TASK BRIEF: Your answer must be an exact copy of the data, without any pictures.

[Stored entries]

·····

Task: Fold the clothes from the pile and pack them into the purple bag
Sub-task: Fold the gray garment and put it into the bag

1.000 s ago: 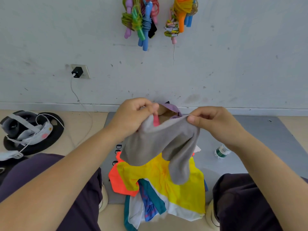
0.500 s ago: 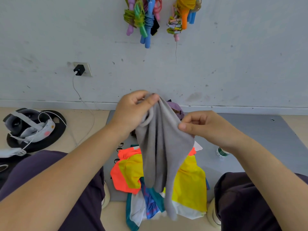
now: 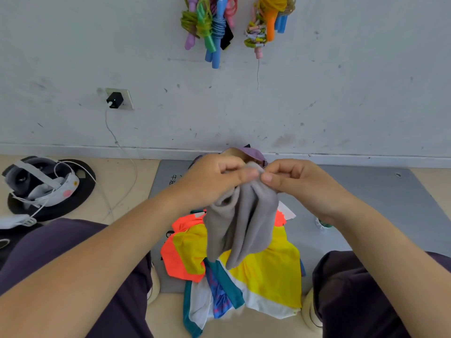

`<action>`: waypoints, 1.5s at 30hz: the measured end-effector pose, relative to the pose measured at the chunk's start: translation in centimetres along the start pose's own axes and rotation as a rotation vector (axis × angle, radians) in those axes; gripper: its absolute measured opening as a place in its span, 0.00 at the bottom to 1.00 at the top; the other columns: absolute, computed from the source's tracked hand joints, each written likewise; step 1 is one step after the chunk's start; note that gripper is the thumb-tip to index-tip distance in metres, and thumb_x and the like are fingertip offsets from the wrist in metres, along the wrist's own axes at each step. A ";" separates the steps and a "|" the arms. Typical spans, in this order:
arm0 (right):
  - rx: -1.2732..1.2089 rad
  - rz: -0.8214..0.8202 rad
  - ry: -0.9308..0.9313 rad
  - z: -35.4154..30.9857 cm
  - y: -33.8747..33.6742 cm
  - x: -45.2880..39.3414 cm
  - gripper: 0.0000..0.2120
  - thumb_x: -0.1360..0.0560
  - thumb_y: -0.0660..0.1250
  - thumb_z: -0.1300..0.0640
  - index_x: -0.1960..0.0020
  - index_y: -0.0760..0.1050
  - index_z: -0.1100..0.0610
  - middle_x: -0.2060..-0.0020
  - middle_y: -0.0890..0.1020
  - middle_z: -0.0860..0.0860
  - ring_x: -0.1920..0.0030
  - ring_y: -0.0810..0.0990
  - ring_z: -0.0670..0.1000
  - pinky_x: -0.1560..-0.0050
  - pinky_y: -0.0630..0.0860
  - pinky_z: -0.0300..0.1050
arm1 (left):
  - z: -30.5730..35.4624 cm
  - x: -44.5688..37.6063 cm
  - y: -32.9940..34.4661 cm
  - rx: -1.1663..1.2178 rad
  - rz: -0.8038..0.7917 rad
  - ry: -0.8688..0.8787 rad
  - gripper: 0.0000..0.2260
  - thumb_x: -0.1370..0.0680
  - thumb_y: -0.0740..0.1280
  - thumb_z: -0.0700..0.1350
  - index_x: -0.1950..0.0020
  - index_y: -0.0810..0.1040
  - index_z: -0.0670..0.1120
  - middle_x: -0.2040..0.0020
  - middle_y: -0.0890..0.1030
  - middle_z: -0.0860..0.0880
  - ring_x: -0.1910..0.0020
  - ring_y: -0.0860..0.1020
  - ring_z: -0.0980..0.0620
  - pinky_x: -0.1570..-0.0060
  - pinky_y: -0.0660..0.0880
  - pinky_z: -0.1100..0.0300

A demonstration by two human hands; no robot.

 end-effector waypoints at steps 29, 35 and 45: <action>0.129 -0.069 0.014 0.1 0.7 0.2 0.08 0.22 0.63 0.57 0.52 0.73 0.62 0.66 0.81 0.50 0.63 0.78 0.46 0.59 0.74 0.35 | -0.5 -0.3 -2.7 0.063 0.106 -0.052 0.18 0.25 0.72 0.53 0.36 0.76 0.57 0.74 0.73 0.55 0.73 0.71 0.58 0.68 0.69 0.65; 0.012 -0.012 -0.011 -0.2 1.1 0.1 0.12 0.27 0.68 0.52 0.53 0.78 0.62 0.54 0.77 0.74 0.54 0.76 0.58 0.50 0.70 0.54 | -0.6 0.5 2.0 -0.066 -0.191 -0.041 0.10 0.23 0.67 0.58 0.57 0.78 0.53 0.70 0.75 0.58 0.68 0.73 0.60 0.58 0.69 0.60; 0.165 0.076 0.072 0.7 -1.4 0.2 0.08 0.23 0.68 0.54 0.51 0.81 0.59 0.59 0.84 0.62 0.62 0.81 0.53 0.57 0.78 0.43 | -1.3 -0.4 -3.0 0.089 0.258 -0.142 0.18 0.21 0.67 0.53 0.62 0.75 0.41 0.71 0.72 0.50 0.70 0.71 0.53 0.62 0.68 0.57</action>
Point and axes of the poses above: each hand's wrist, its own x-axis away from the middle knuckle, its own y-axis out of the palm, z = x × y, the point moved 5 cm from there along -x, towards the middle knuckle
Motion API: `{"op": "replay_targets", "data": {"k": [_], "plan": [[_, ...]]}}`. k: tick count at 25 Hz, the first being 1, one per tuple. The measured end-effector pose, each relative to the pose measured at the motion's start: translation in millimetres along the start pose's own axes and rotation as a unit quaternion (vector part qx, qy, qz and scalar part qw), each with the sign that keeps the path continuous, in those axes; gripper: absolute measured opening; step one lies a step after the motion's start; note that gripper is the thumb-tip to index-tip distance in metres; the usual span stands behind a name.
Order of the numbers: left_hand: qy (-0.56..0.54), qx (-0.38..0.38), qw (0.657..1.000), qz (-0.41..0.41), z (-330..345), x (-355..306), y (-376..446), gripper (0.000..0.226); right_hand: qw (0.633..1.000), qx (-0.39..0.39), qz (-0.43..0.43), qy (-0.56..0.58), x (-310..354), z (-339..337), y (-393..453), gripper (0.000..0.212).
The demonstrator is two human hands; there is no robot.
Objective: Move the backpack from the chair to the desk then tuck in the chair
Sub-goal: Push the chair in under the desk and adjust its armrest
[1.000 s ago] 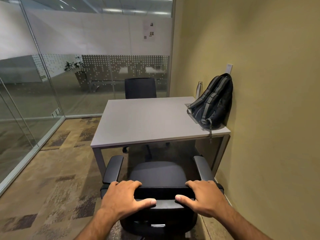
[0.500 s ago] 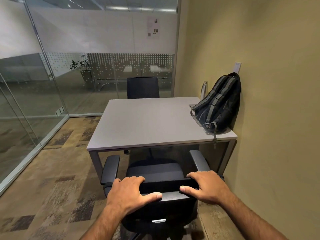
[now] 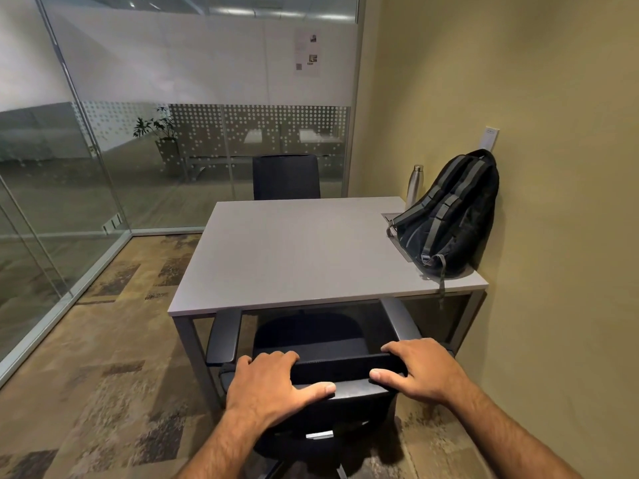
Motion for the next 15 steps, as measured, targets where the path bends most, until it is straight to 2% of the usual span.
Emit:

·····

REPLY TO THE TASK:
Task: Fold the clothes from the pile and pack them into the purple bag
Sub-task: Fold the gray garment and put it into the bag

1.000 s ago: 
0.500 s ago: 
now: 

`<action>`: waypoints, 1.5s at 30hz: the measured end-effector pose, relative to the pose measured at the chunk's start: translation in centimetres along the start pose's own axes and rotation as a rotation vector (axis × angle, radians) in those axes; gripper: its absolute measured opening as a place in its span, 0.00 at the bottom to 1.00 at the top; the other columns: absolute, computed from the source's tracked hand joints, each written likewise; step 1 is one step after the chunk's start; note that gripper is the thumb-tip to index-tip distance in metres, and thumb_x and the like are fingertip offsets from the wrist in metres, along the wrist's own axes at each step. A ";" separates the steps and a "|" the arms. Typical spans, in this order:
arm0 (right):
  - rx: -1.2732..1.2089 rad
  - rz: -0.8214..0.8202 rad
  - ry: -0.9308..0.9313 rad
  - z: -35.4154..30.9857 cm
  - y: -33.8747..33.6742 cm
  - x: -45.2880..39.3414 cm
  - gripper: 0.0000..0.2120
  - thumb_x: -0.1360..0.0560
  - thumb_y: -0.0660..0.1250
  - thumb_z: -0.1300..0.0640
  - index_x: -0.1960..0.0020
  - index_y: -0.0760..0.1050
  - index_z: -0.1100..0.0610
  - middle_x: -0.2060..-0.0020
  - middle_y: -0.0890..0.1020
  - middle_z: -0.0860..0.0860
  - ring_x: -0.1920..0.0030
  - ring_y: -0.0810..0.0990
  - ring_z: -0.0670..0.1000
  - pinky_x: -0.1560..-0.0050
  - pinky_y: -0.0630..0.0860
  - pinky_z: -0.0300..0.1050
arm1 (left):
  - z: -30.5730..35.4624 cm
  - x: -44.5688..37.6063 cm
  - y: -32.9940..34.4661 cm
  - rx: -1.1663..1.2178 rad
  - rz: -0.8038..0.7917 rad
  - ry: -0.8688..0.8787 rad
  - gripper: 0.0000..0.2260
  - thumb_x: -0.1370..0.0680
  - thumb_y: -0.0740..0.1280
  - thumb_z: -0.0700..0.1350
  - index_x: -0.1950..0.0020
  - index_y: -0.0810..0.1040
  - index_z: -0.0670..0.1120
  - middle_x: -0.2040..0.0020
  - middle_y: -0.0890..0.1030
  - middle_z: -0.0860..0.0880
  - ring_x: -0.1910..0.0020
  - ring_y: -0.0860..0.1020
  - ring_z: -0.0980..0.0620
  - pinky_x: -0.1570..-0.0060
  - pinky_y: -0.0660..0.0880
  - pinky_z: -0.1100..0.0300

A demonstration by two human hands; no robot.

 end-effector waypoints at steps 29, 35 and 45: <action>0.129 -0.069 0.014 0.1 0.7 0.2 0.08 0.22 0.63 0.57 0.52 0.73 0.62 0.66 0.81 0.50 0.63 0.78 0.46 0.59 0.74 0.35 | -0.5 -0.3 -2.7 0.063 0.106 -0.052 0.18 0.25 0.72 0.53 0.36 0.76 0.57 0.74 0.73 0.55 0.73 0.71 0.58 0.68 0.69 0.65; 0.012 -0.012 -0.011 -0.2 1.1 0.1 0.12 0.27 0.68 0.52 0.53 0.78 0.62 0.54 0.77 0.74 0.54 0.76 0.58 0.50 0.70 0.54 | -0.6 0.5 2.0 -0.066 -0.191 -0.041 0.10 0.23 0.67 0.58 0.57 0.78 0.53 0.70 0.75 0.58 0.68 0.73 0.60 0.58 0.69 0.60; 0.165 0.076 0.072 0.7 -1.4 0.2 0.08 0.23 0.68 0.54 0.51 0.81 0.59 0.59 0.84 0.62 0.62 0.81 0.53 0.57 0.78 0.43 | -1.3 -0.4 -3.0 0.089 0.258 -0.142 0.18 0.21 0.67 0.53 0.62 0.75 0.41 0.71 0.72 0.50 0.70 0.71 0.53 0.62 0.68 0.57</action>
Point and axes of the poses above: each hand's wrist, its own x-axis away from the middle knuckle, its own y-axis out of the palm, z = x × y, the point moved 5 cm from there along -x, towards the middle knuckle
Motion API: `{"op": "replay_targets", "data": {"k": [_], "plan": [[_, ...]]}}`. k: tick count at 25 Hz, the first being 1, one per tuple. The measured end-effector pose, each relative to the pose measured at the motion's start: translation in millimetres along the start pose's own axes and rotation as a unit quaternion (vector part qx, qy, qz and scalar part qw), each with the sign that keeps the path continuous, in those axes; gripper: absolute measured opening; step one lies a step after the motion's start; note that gripper is the thumb-tip to index-tip distance in metres; the usual span stands behind a name.
Order of the numbers: left_hand: qy (-0.56..0.54), qx (-0.38..0.38), qw (0.657..1.000), qz (-0.41..0.41), z (-330..345), x (-355..306), y (-376..446), gripper (0.000..0.226); right_hand: qw (0.633..1.000), qx (-0.39..0.39), qz (-0.43..0.43), qy (-0.56..0.58), x (-310..354), z (-339..337), y (-393..453), gripper (0.000..0.212).
The demonstrator is two human hands; there is no robot.
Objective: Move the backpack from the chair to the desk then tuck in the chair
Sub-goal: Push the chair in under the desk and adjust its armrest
[1.000 s ago] 
[0.500 s ago] 
[now] 
Motion for the next 15 steps, as measured, targets where the path bends most, until it is straight to 2% of the usual span.
Emit:

With that, the exercise is complete.